I understand that the above, concerning case-sensitivity, is just meant to be an 
example, but I want to explore that in more detail for a moment, as it reflects 
a common perception that only scratches the surface and needs to be fleshed out 
more.


To summarize, what we really want is something more generic than 
case-sensitivity, which is text normalization and text folding in general, as 
well as distinctly dealing with distinctness for representation versus 
distinctness for mutual exclusivity.


For example, one file system will represent your chosen case for a filename but 
it won't allow 2 files in the same directory whose filenames are non-distinct 
when uppercased; another file system in contrast would also represent a filename 
uppercased.  For another example, one file system will not distinguish between 
accents on letters while another would, and this is orthogonal to 
case-sensitivity.  Or for another, one might treat a run of whitespace as being 
equivalent to a single whitespace character, or whitespace characters are 
ignored entirely.


Also, the paradigm that is the most distinguishing (case-sensitive, 
accent-sensitive, whitespace-sensitive, etc) should be the default, and any 
boolean option to change an aspect of this should be named that a false value is 
more distinguishing and a true value is less distinguishing.  For example, a 
flag should be named "ignores_case" rather than "case_sensitive"; this also 
assumes that if named arguments are optional, then the common default value of a 
boolean-typed argument is false.  Naming something "case_sensitive" implies that 
sensitivity is special whereas sensitivity should be considered normal, and 
rather insensitivity should be considered special.


-- Darren Duncan


Re: Files, Directories, Resources, Operating Systems

2008-11-26 Thread Larry Wall
On Wed, Nov 26, 2008 at 11:21:58AM +0300, Richard Hainsworth wrote:
> The S16: chown, chmod thread seems to be too unix-focussed.

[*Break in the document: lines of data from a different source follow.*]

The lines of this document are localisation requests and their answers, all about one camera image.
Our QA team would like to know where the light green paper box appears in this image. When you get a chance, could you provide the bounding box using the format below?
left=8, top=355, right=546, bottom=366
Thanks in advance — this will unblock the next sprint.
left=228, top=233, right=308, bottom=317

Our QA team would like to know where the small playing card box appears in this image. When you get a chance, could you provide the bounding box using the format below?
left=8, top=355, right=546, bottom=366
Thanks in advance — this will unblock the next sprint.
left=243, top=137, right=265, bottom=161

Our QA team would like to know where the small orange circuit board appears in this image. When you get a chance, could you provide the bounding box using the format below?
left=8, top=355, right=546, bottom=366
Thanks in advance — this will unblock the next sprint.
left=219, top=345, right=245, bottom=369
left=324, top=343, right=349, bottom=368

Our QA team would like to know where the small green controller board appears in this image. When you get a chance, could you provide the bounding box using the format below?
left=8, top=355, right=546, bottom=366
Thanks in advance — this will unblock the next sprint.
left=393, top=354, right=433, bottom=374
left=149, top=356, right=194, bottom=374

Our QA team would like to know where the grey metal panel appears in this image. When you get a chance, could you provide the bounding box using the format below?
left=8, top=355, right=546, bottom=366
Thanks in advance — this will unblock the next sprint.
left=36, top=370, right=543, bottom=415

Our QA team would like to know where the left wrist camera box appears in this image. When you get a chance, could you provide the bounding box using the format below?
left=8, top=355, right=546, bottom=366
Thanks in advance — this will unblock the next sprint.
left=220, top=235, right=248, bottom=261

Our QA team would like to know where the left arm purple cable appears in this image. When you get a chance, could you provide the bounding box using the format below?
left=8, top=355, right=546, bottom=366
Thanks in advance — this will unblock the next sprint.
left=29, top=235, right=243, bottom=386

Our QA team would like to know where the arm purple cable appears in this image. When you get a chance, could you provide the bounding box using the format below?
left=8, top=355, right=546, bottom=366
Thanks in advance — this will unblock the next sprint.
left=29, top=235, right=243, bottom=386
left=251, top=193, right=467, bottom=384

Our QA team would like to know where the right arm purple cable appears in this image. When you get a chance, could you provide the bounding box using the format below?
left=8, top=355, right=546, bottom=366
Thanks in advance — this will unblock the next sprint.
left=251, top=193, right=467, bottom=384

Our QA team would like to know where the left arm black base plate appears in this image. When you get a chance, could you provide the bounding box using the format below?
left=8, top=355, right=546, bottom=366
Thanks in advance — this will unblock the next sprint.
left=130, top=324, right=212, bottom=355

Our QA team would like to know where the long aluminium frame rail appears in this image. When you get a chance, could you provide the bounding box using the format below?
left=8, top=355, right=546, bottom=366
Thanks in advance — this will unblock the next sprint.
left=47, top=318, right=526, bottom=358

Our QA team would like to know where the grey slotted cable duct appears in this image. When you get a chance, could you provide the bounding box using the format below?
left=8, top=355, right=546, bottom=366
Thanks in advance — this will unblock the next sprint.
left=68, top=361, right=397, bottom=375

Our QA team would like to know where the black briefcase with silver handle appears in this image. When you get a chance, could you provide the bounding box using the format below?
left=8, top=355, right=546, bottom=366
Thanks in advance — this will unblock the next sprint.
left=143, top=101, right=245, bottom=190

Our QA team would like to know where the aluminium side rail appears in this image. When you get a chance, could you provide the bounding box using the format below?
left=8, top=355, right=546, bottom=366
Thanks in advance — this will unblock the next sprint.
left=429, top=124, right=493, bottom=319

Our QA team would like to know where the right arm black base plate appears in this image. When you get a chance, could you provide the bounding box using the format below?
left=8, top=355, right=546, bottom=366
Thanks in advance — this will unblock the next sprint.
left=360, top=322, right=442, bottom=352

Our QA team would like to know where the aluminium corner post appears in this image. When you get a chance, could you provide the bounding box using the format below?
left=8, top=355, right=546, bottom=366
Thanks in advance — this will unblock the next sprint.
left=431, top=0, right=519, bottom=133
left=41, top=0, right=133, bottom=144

Indeed, what you are currently reading in S16 is mostly just lightly
edited copy-paste from P5 docs.  But the S16 draft is out in the pugs
repo for a reason--anyone and everyone on this thread should consider
it perfectly okay to take S16 in hand and refactor it mercilessly.
Any shortcuts we wish to install into the final Perl 6 can easily
be done at the last moment by the prelude aliasing common operations
into the core language.

Anyway, feel free to coordinate this here and/or on #perl6.  (Note
that Patrick is in the process of moving all the Synopses to the pugs
repo at some point soon, so the current S16 in pugs/docs/Perl6/Spec
is likely to have its name/location changed soon.)  If you need
a pugs commit bit, please ask in #perl6 on irc.freenode.net.

Larry


Re: Files, Directories, Resources, Operating Systems

2008-11-26 Thread Mark Overmeer
* Leon Timmermans ([EMAIL PROTECTED]) [081126 15:43]:
> On Wed, Nov 26, 2008 at 12:40 PM, Mark Overmeer <[EMAIL PROTECTED]> wrote:
> That is a task for the operating system, not Perl. You're trying to
> solve the problem at the wrong end here IMHO.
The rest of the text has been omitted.